It seems that a dissociation is in place, because being grammatical (i.e., not violating a rule of grammar) does not guarantee acceptability either. Example (6) is in fact an unacceptable grammatical sentence.3 Speakers would not judge it as acceptable as (1), but it is a grammatically well-formed sentence of English, in the sense that no rule of grammar is violated. Its structure is analogous to that of (7).
(6) Dogs dogs dog dog dogs. Barton et al. (1987).
(7) Cats (that) dogs chase love fish.
The difficulty of (6) suggests that the types of structures that are actually attested in language are influenced by biases of general cognition. One such bias seems to underlie the unacceptability of (6): Identity Avoidance holds that elements of the same phonological and/or syntactic type are unlikely to occur in immediately adjacent positions (van Riemsdijk, 2008). Although this has long been treated as a linguistic ban, recent work has suggested that it has deeper cognitive roots, and more specifically, that it derives from the parser’s preference to avoid tokenizing multiple, adjacent occurrences of the same type because of a general bias to provide more attentional resources to novel information (“Novel Information Bias”; Leivada, 2017). Acceptability is thus affected by a variety of processing factors and cognitive biases, and so is grammaticality. For example, although data that flout Identity Avoidance exist [(6); see Leivada, 2017 for examples of syntactic violations], there are no grammatically licit structures that feature five identical, adjacent complementizers, and the prediction is that such structures will never be in use, because a grammar would never consistently deploy them.
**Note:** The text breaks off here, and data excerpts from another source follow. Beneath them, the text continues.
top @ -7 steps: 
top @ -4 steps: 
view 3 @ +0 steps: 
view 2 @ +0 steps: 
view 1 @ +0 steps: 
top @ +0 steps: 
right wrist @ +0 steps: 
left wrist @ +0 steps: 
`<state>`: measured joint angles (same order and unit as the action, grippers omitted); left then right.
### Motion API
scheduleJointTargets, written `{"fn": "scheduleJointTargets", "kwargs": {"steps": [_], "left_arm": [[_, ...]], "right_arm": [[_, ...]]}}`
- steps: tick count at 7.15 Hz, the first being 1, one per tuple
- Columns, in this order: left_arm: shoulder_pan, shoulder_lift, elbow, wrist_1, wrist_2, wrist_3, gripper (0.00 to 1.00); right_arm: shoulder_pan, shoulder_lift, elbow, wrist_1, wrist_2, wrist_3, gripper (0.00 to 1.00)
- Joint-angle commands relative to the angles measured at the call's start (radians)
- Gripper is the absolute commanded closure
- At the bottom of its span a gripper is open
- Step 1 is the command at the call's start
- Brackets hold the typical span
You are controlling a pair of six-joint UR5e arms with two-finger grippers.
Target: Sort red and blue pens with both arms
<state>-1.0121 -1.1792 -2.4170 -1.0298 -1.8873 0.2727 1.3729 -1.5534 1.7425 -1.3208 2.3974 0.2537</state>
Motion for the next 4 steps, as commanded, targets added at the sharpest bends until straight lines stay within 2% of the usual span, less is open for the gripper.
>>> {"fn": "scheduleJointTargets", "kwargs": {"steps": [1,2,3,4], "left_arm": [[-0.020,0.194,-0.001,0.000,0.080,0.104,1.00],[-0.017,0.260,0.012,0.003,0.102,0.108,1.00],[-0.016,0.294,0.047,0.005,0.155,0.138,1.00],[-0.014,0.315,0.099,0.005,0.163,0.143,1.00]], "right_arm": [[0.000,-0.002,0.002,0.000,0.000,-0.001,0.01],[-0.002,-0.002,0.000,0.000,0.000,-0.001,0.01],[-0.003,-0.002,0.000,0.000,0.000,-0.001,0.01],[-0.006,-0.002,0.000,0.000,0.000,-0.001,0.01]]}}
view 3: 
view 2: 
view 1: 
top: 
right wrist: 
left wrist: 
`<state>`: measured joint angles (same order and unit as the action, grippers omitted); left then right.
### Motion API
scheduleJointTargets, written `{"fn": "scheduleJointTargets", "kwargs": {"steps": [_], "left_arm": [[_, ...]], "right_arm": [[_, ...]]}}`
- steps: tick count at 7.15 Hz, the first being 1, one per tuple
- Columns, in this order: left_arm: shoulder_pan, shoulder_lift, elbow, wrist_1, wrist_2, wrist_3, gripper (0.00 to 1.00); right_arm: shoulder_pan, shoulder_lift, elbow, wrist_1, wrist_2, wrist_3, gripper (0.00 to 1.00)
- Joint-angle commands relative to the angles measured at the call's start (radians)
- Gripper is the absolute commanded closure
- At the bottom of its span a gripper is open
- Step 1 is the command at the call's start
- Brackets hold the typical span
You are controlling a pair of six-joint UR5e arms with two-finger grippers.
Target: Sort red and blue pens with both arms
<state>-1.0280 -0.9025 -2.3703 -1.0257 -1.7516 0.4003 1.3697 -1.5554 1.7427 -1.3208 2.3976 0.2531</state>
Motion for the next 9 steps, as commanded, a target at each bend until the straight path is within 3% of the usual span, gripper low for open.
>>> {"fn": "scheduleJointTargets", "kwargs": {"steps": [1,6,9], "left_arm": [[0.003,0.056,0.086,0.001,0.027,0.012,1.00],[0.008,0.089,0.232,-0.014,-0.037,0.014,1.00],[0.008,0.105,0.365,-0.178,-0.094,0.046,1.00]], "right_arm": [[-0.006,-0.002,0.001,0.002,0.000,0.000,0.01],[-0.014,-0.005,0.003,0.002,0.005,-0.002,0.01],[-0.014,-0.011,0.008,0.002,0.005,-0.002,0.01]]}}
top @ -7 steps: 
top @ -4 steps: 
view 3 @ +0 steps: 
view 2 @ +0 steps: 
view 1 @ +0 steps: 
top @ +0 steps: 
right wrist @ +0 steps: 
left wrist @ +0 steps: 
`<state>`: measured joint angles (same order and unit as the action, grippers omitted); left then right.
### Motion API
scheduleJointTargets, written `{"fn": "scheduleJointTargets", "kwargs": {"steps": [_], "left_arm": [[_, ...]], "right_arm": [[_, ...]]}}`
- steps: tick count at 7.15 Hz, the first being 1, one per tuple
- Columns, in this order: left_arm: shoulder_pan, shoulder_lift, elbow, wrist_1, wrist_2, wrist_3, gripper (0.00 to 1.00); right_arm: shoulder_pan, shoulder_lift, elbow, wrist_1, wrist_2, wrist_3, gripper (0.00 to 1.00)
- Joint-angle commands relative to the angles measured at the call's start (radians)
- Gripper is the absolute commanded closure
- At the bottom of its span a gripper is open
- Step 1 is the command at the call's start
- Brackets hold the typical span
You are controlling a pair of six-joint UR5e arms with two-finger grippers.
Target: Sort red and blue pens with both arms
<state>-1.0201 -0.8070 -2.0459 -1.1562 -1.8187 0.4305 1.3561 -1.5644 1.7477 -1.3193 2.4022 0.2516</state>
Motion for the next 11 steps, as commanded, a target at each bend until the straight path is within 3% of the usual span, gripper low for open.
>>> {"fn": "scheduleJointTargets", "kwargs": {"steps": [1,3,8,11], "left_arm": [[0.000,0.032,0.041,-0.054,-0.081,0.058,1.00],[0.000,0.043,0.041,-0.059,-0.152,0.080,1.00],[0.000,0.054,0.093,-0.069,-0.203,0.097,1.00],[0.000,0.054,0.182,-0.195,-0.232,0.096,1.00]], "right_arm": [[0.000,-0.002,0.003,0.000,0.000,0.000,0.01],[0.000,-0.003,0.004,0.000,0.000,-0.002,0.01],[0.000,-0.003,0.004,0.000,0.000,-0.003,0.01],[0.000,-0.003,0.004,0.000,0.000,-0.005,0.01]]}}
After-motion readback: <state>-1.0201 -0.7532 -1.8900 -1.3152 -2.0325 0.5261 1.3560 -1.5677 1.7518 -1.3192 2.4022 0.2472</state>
Even if grammars were able to generate a sentence like *“John said that that that that that Mary kissed him,” cognitive biases would intervene and break this sequence of complementizers, for this degree of repetition would not be informative, and by means of looking like noise to the parser, it would make communication infelicitous. A similar situation arises with sentence (4): it is extremely unlikely that a language will consistently deploy sentences with missing verbs that have licensed arguments. In other words, although the rules of the grammar of a language are subject to change in a way that may legitimize the use/acceptability of a previously ill-formed sentence and/or diminish the use/acceptability of a previously attested one, certain changes are not expected to occur, because they violate either a core principle of linguistic cognition or a general cognitive bias.
Talking about a dissociation of acceptability and grammaticality, unacceptable grammatical sentences are one logical possibility. One may wonder whether the other possibility is also attested, i.e., acceptable ungrammatical sentences. Example (8) in Table 1 provides the missing piece of this dissociation (see also Ross, 2018 for the interaction of grammaticality and acceptability).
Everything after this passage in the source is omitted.